### EXERCISE AIM
Output the lines from the top of the entries below to the line with "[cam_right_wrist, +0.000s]", both included, exactly and without pictures.

### SUPPLIED MATERIAL

++++++

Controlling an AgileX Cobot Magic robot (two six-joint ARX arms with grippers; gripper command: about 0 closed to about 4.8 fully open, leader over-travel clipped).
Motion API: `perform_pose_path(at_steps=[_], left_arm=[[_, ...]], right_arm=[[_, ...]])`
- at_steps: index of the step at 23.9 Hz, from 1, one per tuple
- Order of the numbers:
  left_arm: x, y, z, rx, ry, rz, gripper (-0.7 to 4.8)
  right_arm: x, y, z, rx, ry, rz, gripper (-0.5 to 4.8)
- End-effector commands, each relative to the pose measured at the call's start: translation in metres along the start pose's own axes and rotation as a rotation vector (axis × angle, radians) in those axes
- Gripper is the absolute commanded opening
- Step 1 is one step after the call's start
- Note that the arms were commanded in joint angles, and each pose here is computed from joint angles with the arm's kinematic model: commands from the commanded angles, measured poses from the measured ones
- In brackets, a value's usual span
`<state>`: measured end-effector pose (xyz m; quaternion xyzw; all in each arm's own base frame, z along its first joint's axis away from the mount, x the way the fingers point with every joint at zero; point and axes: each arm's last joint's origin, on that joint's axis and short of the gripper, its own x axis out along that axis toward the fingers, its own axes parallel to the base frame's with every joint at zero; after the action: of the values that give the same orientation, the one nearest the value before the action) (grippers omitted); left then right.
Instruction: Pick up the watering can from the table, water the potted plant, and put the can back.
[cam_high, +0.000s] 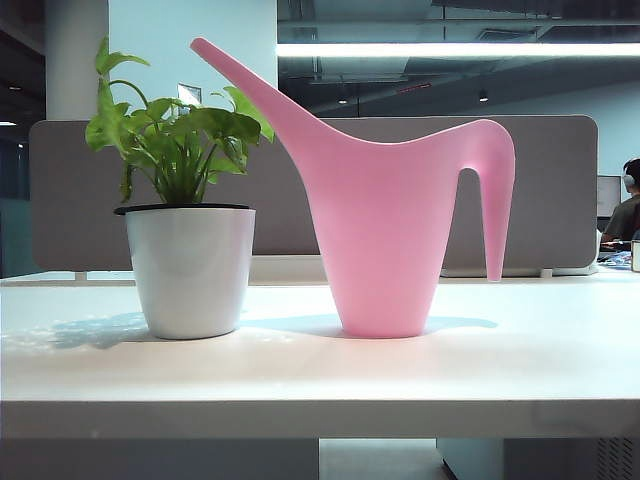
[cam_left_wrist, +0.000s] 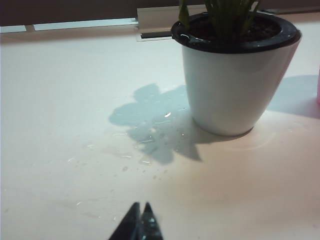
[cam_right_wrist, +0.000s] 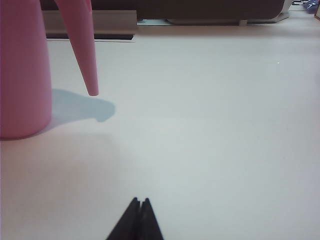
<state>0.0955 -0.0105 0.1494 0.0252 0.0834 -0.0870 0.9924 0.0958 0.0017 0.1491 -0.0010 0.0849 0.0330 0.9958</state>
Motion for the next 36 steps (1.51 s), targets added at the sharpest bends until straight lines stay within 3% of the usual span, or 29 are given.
perform_pose_path(at_steps=[1,16,23,27,32,36], left_arm=[[0.000,0.000,0.000,0.001,-0.003,-0.003,0.03],[0.000,0.000,0.001,0.001,-0.005,-0.005,0.03],[-0.001,-0.006,0.013,0.008,-0.002,-0.069,0.03],[-0.005,-0.015,0.073,-0.086,-0.007,-0.231,0.03],[-0.013,-0.024,0.147,-0.064,-0.013,-0.393,0.03],[-0.025,-0.024,0.186,-0.056,0.118,-0.409,0.03]], right_arm=[[0.001,0.000,-0.001,-0.002,-0.006,0.001,-0.05],[0.001,0.000,-0.001,-0.002,-0.007,0.001,-0.05],[0.001,0.000,-0.001,-0.002,-0.007,0.001,-0.05],[0.001,0.000,-0.001,-0.002,-0.007,0.001,-0.05],[0.001,0.000,-0.001,-0.002,-0.006,0.000,-0.05],[0.001,0.000,-0.001,-0.002,-0.007,0.001,-0.05]])
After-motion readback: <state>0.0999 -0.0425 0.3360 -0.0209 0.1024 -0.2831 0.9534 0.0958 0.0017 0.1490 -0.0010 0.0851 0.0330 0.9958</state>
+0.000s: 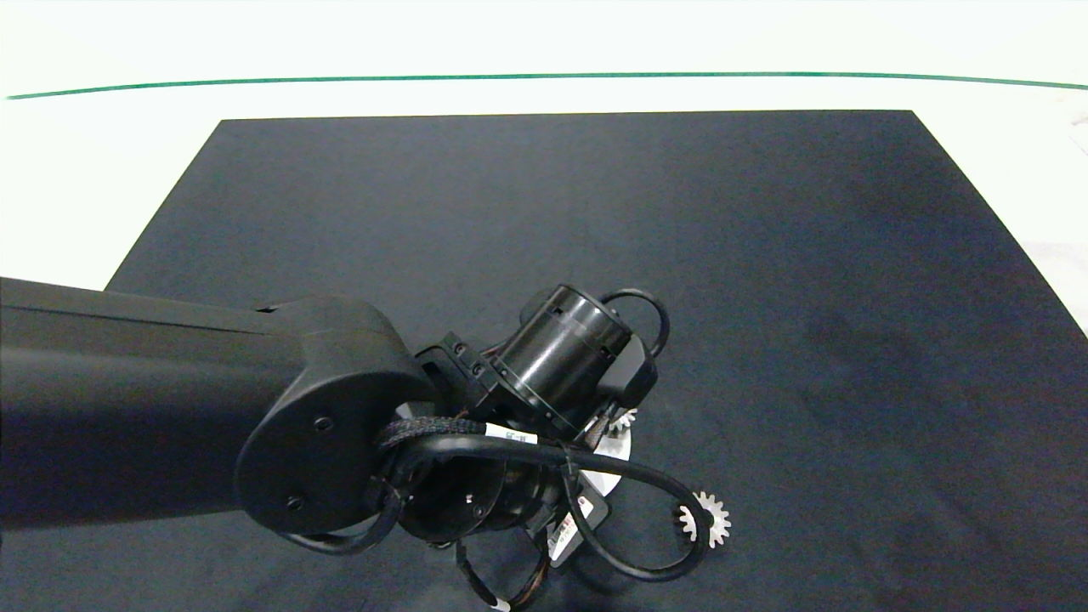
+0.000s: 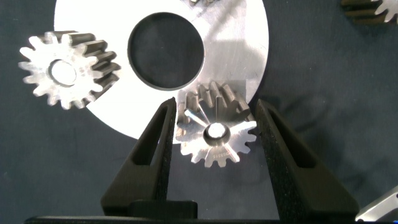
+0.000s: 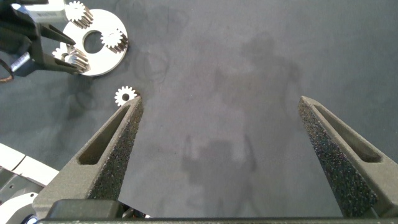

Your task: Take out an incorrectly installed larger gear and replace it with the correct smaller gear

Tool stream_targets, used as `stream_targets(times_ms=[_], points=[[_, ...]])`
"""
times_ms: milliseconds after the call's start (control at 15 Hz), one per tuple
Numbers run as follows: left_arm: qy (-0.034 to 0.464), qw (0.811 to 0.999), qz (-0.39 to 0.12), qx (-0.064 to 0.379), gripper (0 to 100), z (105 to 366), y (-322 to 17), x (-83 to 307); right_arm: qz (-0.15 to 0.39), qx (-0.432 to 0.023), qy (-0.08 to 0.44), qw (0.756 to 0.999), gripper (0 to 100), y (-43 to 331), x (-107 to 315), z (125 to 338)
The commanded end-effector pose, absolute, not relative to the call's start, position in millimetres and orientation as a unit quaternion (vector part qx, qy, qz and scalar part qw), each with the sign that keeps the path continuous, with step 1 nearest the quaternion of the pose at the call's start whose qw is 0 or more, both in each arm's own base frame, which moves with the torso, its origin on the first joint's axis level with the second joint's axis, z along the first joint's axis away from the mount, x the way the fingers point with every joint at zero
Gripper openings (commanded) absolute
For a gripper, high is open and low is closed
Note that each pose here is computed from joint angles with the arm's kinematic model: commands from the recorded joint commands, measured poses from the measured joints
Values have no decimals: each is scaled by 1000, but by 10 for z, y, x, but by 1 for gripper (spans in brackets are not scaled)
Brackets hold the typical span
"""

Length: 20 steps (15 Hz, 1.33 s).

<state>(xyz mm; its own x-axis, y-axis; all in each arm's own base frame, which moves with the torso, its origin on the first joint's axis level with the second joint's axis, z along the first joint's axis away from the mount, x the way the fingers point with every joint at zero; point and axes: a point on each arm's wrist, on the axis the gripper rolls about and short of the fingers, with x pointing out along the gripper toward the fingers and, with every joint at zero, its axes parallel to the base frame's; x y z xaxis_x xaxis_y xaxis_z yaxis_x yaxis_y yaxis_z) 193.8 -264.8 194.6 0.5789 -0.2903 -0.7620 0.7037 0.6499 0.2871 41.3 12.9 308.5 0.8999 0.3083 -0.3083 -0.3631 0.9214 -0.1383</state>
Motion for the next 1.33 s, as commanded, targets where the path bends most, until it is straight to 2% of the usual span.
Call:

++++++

### ANSWER TO THIS TASK
Controlling an AgileX Cobot Magic robot (two six-joint ARX arms with grippers; gripper command: about 0 closed to about 4.8 fully open, leader over-travel clipped).
Motion API: `perform_pose_path(at_steps=[_], left_arm=[[_, ...]], right_arm=[[_, ...]])`
- at_steps: index of the step at 23.9 Hz, from 1, one per tuple
- Order of the numbers:
  left_arm: x, y, z, rx, ry, rz, gripper (-0.7 to 4.8)
  right_arm: x, y, z, rx, ry, rz, gripper (-0.5 to 4.8)
- End-effector commands, each relative to the pose measured at the call's start: translation in metres along the start pose's own axes and rotation as a rotation vector (axis × angle, radians) in those axes
- Gripper is the absolute commanded opening
- Step 1 is one step after the call's start
- Note that the arms were commanded in joint angles, and each pose here is computed from joint angles with the arm's kinematic model: commands from the commanded angles, measured poses from the measured ones
- In brackets, a value's usual span
`<state>`: measured end-effector pose (xyz m; quaternion xyzw; all in each arm's own base frame, z along its first joint's axis away from the mount, x the way the fingers point with every joint at zero; point and axes: each arm's last joint's origin, on that joint's axis and short of the gripper, its own x axis out along that axis toward the fingers, its own axes parallel to the base frame's with every joint at zero; after the action: of the values that give the same orientation, the one nearest the value before the action) (grippers omitted); left then right.
Instruction: Pick up the watering can from the table, water the potted plant, and put the can back.
[cam_high, +0.000s] 
[cam_left_wrist, +0.000s] 
[cam_right_wrist, +0.000s] 

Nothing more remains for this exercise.